§ **Exercise objective**
The lines from the start of the data through the line containing "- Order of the" are to be reproduced exactly, both ends included.

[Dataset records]
★ ★ ★ ★

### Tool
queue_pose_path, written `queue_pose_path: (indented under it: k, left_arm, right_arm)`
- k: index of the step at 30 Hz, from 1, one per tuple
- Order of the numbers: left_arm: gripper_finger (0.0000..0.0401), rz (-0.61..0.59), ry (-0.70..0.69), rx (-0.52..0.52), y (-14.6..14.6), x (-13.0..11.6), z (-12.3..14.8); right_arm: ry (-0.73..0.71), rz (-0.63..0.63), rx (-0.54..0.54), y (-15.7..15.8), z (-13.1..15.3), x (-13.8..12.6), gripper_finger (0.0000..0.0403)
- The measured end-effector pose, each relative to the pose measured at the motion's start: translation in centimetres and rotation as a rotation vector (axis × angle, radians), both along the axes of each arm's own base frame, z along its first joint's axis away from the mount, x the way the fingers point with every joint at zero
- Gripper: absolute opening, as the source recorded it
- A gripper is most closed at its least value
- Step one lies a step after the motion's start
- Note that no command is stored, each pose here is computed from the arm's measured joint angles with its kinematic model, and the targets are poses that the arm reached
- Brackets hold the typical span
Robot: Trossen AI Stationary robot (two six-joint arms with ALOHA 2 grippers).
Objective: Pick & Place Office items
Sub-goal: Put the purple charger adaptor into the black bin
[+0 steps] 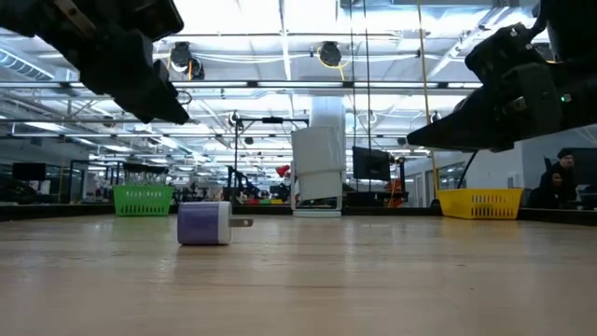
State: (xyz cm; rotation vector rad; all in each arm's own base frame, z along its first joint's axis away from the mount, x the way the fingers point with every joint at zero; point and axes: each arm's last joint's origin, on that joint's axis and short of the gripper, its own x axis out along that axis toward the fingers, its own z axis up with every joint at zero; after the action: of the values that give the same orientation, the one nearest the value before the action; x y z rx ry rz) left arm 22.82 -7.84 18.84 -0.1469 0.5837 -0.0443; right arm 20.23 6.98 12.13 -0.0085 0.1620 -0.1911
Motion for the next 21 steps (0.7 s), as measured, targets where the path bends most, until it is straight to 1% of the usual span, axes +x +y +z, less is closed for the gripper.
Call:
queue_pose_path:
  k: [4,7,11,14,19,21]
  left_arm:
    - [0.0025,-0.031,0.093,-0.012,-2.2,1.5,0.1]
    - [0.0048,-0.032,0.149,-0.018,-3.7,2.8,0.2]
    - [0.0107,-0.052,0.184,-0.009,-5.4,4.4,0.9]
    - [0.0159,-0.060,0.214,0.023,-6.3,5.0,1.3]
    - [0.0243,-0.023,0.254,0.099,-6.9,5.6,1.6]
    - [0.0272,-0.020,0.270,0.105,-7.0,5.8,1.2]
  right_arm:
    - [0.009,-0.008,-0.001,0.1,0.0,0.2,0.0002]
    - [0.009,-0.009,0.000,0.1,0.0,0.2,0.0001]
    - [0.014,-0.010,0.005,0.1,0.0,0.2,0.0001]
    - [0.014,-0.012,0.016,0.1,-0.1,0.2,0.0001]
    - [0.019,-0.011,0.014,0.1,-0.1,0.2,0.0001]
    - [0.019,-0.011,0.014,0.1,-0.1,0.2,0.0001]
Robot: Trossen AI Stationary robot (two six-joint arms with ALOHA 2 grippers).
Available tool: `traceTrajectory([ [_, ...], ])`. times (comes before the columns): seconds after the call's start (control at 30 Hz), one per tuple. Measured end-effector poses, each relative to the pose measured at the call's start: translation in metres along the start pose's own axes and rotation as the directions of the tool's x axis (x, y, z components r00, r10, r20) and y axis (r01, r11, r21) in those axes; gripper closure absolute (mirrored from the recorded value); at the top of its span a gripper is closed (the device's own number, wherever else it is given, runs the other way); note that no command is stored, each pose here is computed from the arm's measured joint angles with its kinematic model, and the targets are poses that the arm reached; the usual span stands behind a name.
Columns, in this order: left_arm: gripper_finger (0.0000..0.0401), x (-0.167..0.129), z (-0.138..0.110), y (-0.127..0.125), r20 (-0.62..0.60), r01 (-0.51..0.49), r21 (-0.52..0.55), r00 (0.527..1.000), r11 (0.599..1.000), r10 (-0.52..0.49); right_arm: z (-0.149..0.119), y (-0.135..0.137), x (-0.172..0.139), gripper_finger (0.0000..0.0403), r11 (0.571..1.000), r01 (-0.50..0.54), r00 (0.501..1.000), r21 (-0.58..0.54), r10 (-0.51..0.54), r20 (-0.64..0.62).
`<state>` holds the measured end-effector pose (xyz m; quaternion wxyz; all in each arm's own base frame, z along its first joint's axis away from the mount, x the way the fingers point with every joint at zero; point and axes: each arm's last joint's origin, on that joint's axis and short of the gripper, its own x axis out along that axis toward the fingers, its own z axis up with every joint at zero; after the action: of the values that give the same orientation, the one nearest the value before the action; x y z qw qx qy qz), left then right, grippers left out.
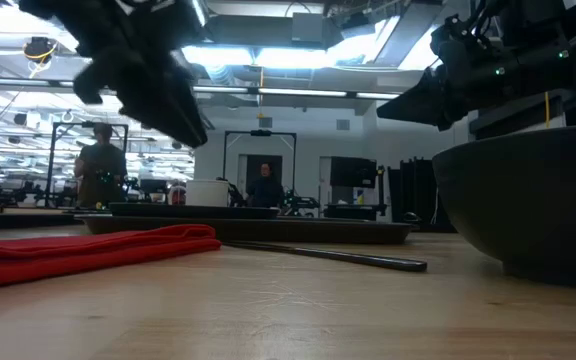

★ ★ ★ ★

§ **Task result**
### Tool
queue_pose_path, written `queue_pose_path: (indented under it: k, left_arm, right_arm)`
- k: index of the step at 30 Hz, from 1, one per tuple
- Order of the numbers: left_arm: gripper_finger (0.0000..0.0401), rz (-0.61..0.59), ry (-0.70..0.69), rx (-0.52..0.52), y (-14.6..14.6), x (-13.0..11.6), z (-12.3..14.8); right_arm: ry (-0.73..0.71), rz (-0.63..0.63), rx (-0.54..0.54), y (-15.7..15.8), z (-13.1..15.3), x (-13.8..12.6), gripper_finger (0.0000..0.0403)

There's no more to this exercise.